DURBAN, South Africa — Homophobia exacts a devastating emotional toll. But according to Joint United Nations Programme on HIV and AIDS researcher Erik Lamontagne, discrimination against lesbian, gay and bisexual communities carries a substantial economic cost, too.
A combination of factors, including discriminatory hiring practices, unequal pay and shorter life expectancies, mean LGB people may not be earning as much as they deserve — and it could be holding back the global economy to the tune of more than a hundred billion dollars a year.
According to Lamontagne's findings, which haven't yet been published, homophobic laws and social norms could be costing Western Europe and North America nearly $50 billion of combined gross domestic product each year. The economic cost of homophobia in sub-Saharan Africa could be up to $4.9 billion.
Worldwide, we could be losing a total of up to $119.1 billion of GDP, according to Lamontagne.
And that's just the beginning: Lamontagne's results only reflect homophobia against gay men and other men who have sex with men, or MSM.
"These figures are underestimating the real cost of sexual orientation-related stigma," Lamontagne said in an email. "[The] figures would be higher if we could account for LBTI and effeminate men."
The lack of sufficient data on transgender populations "limits the projection we can do at this stage," he continued. "I will try to include them in a future model."
Why homophobia hurts the economy
Homophobia can result in fewer earnings — and fewer employment opportunities — for lesbian, gay and bisexual folks. That means less money going toward a country's GDP.
In the U.S., gay and bisexual men earn 10 to 32% less than similarly qualified heterosexual men, research has shown. This recent study found women with an "LGBT indicator" on their resume were 30% less likely to get a call-back after a job interview.
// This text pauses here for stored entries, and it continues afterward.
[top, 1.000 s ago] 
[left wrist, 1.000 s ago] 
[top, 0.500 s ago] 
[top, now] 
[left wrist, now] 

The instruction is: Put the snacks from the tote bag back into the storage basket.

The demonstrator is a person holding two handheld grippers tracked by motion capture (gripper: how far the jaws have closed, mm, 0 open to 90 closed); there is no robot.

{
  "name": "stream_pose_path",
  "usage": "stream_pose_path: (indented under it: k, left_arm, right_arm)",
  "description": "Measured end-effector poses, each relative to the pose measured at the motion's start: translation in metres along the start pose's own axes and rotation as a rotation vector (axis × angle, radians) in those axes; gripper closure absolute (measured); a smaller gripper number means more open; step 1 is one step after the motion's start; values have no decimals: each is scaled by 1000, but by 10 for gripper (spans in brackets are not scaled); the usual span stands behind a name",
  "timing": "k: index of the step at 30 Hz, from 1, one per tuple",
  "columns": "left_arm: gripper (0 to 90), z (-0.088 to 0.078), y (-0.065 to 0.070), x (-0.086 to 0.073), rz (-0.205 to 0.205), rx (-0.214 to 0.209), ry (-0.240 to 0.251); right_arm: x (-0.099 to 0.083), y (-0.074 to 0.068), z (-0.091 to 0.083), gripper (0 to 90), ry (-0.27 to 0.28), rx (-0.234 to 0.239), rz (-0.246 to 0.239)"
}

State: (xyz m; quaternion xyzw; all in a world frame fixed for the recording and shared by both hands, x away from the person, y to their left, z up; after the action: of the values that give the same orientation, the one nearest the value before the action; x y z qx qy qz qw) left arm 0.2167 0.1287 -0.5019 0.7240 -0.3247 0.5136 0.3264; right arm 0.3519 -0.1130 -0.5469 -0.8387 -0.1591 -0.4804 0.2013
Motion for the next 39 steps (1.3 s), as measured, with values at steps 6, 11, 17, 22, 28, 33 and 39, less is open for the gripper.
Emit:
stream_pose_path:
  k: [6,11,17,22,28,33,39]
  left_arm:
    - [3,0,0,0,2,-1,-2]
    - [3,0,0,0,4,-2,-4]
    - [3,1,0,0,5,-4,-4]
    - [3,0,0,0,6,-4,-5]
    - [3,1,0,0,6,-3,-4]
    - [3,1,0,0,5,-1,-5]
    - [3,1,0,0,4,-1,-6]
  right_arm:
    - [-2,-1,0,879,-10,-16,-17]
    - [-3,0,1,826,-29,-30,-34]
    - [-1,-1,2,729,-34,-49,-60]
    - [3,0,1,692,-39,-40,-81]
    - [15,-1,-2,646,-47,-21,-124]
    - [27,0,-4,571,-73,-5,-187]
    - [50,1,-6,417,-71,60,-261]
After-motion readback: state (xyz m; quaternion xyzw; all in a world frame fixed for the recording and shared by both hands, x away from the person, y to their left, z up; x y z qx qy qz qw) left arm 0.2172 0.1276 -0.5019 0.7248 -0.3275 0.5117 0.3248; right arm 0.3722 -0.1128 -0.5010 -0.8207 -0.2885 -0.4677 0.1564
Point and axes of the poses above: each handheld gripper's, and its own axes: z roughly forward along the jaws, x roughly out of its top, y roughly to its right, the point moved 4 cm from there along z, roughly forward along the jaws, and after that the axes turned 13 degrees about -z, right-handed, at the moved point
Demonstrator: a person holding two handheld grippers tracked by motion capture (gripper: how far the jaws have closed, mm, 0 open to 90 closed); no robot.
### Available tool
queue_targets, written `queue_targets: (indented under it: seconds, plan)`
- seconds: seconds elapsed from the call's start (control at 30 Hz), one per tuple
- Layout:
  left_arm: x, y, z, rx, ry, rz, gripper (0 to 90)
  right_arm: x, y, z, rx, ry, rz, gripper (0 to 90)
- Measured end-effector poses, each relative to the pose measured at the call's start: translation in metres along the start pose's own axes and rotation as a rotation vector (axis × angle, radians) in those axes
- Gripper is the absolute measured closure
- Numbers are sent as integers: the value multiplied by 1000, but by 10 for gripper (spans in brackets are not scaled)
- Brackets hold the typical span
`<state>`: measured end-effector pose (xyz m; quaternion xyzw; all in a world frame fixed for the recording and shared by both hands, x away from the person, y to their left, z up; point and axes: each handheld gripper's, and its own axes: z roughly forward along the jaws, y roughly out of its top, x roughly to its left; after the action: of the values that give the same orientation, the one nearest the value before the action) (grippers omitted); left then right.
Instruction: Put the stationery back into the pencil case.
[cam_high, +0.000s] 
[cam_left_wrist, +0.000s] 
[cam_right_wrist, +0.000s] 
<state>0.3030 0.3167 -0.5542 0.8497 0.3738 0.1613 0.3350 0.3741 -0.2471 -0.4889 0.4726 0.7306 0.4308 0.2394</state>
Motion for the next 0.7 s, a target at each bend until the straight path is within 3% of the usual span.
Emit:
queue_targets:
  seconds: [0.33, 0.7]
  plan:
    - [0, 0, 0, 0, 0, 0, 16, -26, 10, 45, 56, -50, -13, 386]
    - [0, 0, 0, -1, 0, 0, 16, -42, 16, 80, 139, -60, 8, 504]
And there are still U.S. states where you can be fired for being LGBTQ.
Homophobia can also cut short the number of years LGB people are able to work — which means they have fewer years to accumulate earnings, Lamontagne pointed out.
Anti-LGB discrimination has also been linked to shorter lifespans. Stigma contributes to mental health issues among LGB people, and LGBT folks are also more likely to attempt suicide than the non-LGBT population. LGBT people may also be victims of hate-based violence, as we saw in Orlando.
In certain parts of the world, homosexuality can result in jail time. In 10 countries, it can even be punishable by death.
"As an economist, I see life expectancy as life where you can earn money," Lamontagne said in an interview following his presentation.
Past studies have calculated how much homophobia hurts the economy — but they've focused on individual countries, Lamontagne said in an interview following his presentation.
A case study in India determined homophobia cost the country 0.1 to 1.7% of its GDP, the Wire reported. Another study, in Canada, measured the economic cost of health issues related to discrimination against lesbians, gays and bisexuals. Depression was found to cost Canada's economy up to $2.3 billion; alcohol abuse cost up to $4.1 billion.
Lamontagne took a more global approach. He has a consistent way to measure the economic cost of homophobia against MSM around the world.
It's called the Homophobic Climate Index. The HCI takes into account a country's laws against homosexuality, as well as its levels of "social homophobia" — everyday instances of discrimination, such as hearing derogatory slurs.
Lamontagne presented the world's most inclusive countries — and the world's most homophobic countries — according to the HCI. Sweden, the Netherlands, Denmark, Norway and Spain top the list of most inclusive countries, while Saudi Arabia, Comoros, Qatar, Gambia and Afghanistan are among the most homophobic.
This heat map uses Lamontagne's data to show the most inclusive and homophobic countries:
Using the HCI and other data, Lamontagne determined the economic cost of homophobia for various regions around the world. Homophobia may be costing Asia and the Pacific up to $88.29 billion combined, Latin America and the Caribbean up to $8.04 billion, Eastern Europe and Central Asia up to $10.85 billion and the Middle East and North Africa up to $16.92 billion.
"In simple terms, the more homophobic you are, the more and more it will cost your economy," Lamontagne said, commenting on the shape of the graph. "If you double the level of homophobia, you don't double the cost — you more than double the cost."
Will Lamontagne's findings spur governments to change their laws? First they have to be published, he said — but then, he hopes activists will use his data for their advocacy work.
"They should use these kinds of things to say, 'You, my friend, the parliamentarian: Do you see how bad we are, for how we are located?'" Lamontagne said. "'Why are we accepting this law?'"
Perhaps Donald Trump should listen up. If the presumptive Republican presidential nominee is the "businessman" he says he is, selecting a notoriously anti-LGBTQ running mate like Mike Pence might have been a bad idea.
Jordyn Taylor reported from South Africa on a fellowship with the International Reporting Project.